La reciente sentencia de la corte federal del distrito Sur de La Florida, que señala a la empresa Chiquita Brands International como financiadora del paramilitarismo en Colombia no solo representa un punto de inflexión para la historia -tan bien conocida pero tan poco reconocida, de las autodefensas en el país-; también sirvió para que una parte de la población de ideas ultra conservadoras alzara la voz en una discusión que ya se nos hace rancia: la protagonizada entre quienes señalan al empresariado como culpables de todo lo crítico en el país, y quienes niegan cualquier participación del mismo en hechos claramente comprobables.
Pero llama la atención la miopía, tanto del aparato judicial en Colombia, como del Estado y de la misma ciudadanía frente a este tipo de eventos. Y es que el caso de la bananera que –lo vamos a decir en voz alta porque ya hay un fallo que nos avala- metió plata a las Autodefensas Unidas de Colombia – AUC para que perpetrara crímenes contra campesinos del área de Urabá entre 1997 y 2004. Y es que el carácter irregular de las prácticas de la compañía estadounidense era ampliamente conocido incluso desde inicios del 2000, cuando se desató una cruenta guerra que fue cubierta por periodistas como Ignacio Gómez –hoy director de Noticias Uno-.
Pero vayamos más atrás.
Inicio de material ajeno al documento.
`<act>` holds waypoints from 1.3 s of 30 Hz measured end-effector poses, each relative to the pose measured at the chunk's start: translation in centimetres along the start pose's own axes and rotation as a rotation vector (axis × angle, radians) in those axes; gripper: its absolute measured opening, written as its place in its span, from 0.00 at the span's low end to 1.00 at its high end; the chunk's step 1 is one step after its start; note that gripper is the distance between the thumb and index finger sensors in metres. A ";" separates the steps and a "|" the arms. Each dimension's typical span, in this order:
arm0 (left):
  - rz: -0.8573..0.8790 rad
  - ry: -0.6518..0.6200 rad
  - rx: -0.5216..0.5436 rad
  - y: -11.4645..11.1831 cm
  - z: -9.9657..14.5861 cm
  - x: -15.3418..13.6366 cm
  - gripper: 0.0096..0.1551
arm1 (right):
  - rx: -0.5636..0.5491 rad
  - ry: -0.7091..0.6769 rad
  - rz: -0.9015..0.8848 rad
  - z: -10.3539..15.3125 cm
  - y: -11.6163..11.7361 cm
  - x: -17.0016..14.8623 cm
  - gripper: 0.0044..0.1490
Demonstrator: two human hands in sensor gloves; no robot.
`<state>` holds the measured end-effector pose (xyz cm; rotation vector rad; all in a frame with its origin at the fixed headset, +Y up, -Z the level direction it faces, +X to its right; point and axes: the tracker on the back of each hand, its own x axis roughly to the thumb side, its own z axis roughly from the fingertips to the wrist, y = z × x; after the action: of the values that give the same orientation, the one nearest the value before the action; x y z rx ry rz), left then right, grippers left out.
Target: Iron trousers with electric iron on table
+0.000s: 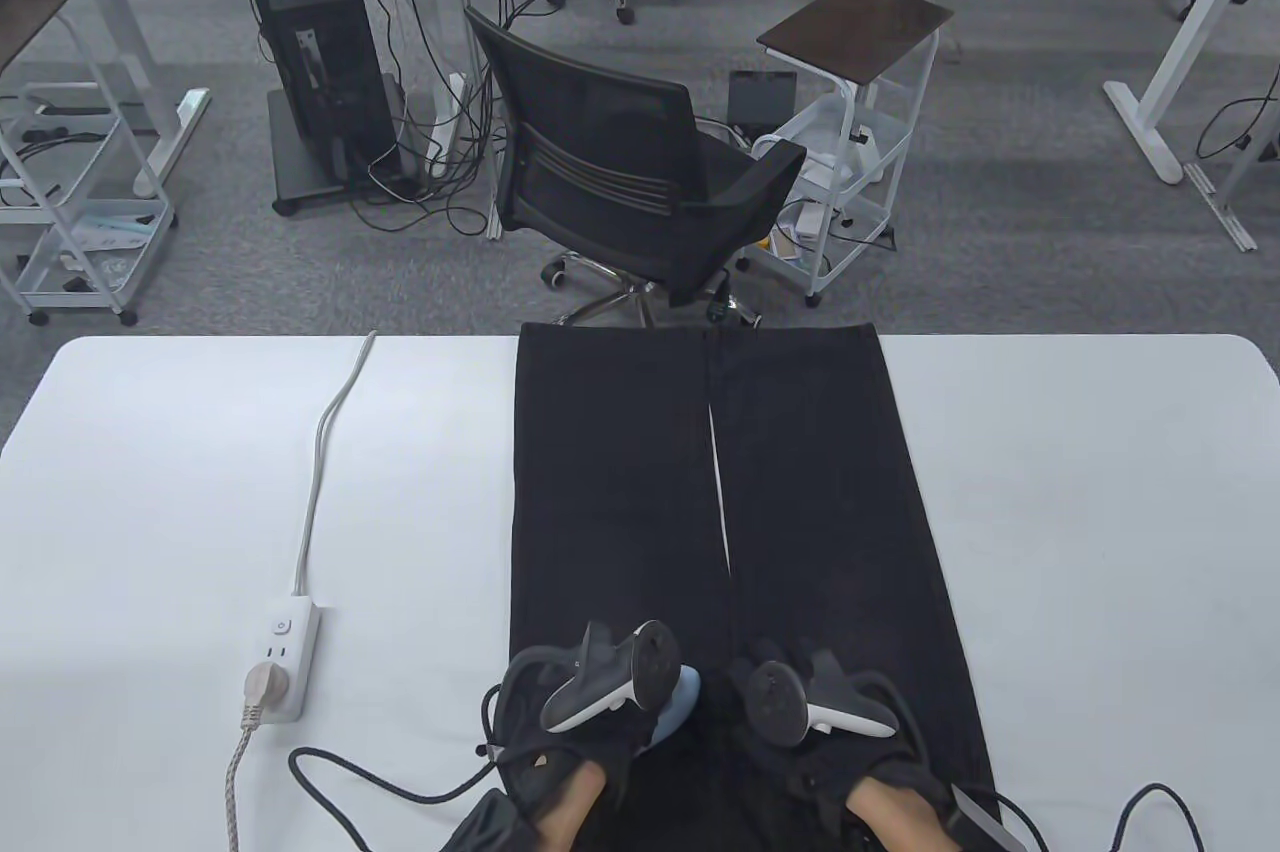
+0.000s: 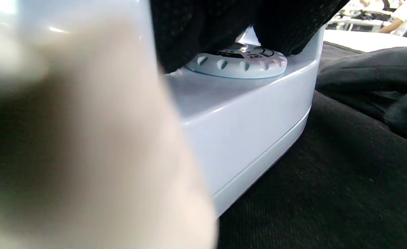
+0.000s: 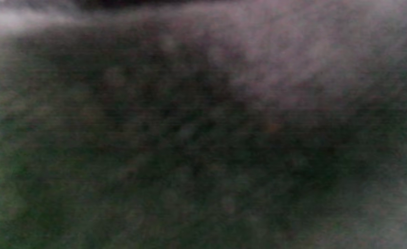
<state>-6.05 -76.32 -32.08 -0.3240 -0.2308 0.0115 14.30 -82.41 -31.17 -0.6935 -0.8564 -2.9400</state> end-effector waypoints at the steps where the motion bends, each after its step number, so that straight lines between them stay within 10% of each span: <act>1: 0.000 0.003 0.002 0.2 -0.4 -0.1 0.25 | 0.001 0.001 0.001 0.0 0.0 0.0 0.45; 21: 0.051 0.206 0.024 4.9 -13.5 -5.3 0.25 | 0.014 0.002 0.003 -0.1 -0.1 0.1 0.46; 39: -0.016 0.078 0.031 1.7 -4.6 -2.0 0.25 | -0.012 -0.018 -0.037 0.0 -0.2 -0.7 0.44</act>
<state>-6.92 -76.28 -37.27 -0.2912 -0.1557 -0.0134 14.91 -82.32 -31.52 -0.7131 -0.8637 -2.9782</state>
A riesgo de poner a rabiar a la senadora María Fernanda Cabal, hay que recordar la masacre cometida en 1928 en Ciénaga, Magdalena, por parte de la United Fruit Company, para cortar con una huelga organizada por el sindicato de los trabajadores que buscaban mejores condiciones de trabajo. En este hecho delictivo, el Ejército nacional abrió fuego en contra de los huelguistas que congelaron sus actividades para manifestarse bajo órdenes del Presidente de la República conservador Miguel Abadía Méndez.
El hecho hace parte de la historia oficial del país, e incluso es relatado por Gabriel García Márquez en ‘Cien Años de Soledad’, lo que le ha valido de las facciones más contestatarias de la sociedad, calificativos que no lo bajan de comunista. Con esta agresión del Estado en contra de la población civil por encargo de una fuerte empresa extranjera, arrancaría en el país el contubernio entre fuerzas militares y particulares, en torno a la protección de negocios que solo benefician a los industriales y que con los años se sofisticaría bajo la figura de las Convivir.
¿Qué pasó con la United Fruit Company? Lo mismo que con Abadía Méndez: nada. Si bien el negocio decayó en la década de los 30 del siglo pasado y los registros oficiales hablan de que la firma habría migrado a otras latitudes para sostener su producción, en 1970 se fusionaría con uno de sus competidores y resurgiría con una nueva razón social. ¿El nuevo nombre? Chiquita Brands Company. Sin atisbo alguno de moralidad y frente a la vista del Estado colombiano, la responsable de la masacre de las bananeras retornó al país para hacerse cargo de la producción de nuevo.
Y entonces sucedió de nuevo. Con la excusa de garantizar la protección de sus trabajadores, los ejecutivos de la firma pactaron con líderes paramilitares colombianos, pagos con los que se financió un proceso de despojo de tierras en Urabá con complicidad del Estado colombiano. Adicional a una acusación que cursa en contra de la Compañía Bananera Atlántica Limitada – COBAL (una subsidiaria de Chiquita), la multinacional enfrenta ahora un fallo que anuncio, será apelado. ¿Y luego qué? Pues que cambiará de piel, y bajo la bendición de un Gobierno que siempre se ha desentendido de los derechos de los trabajadores rasos, dejará entrar el lobo nuevamente. Y así en eterno bucle, hasta que reviente el próximo escándalo. Y ojo, que no es la única firma que lleva el pecado encima.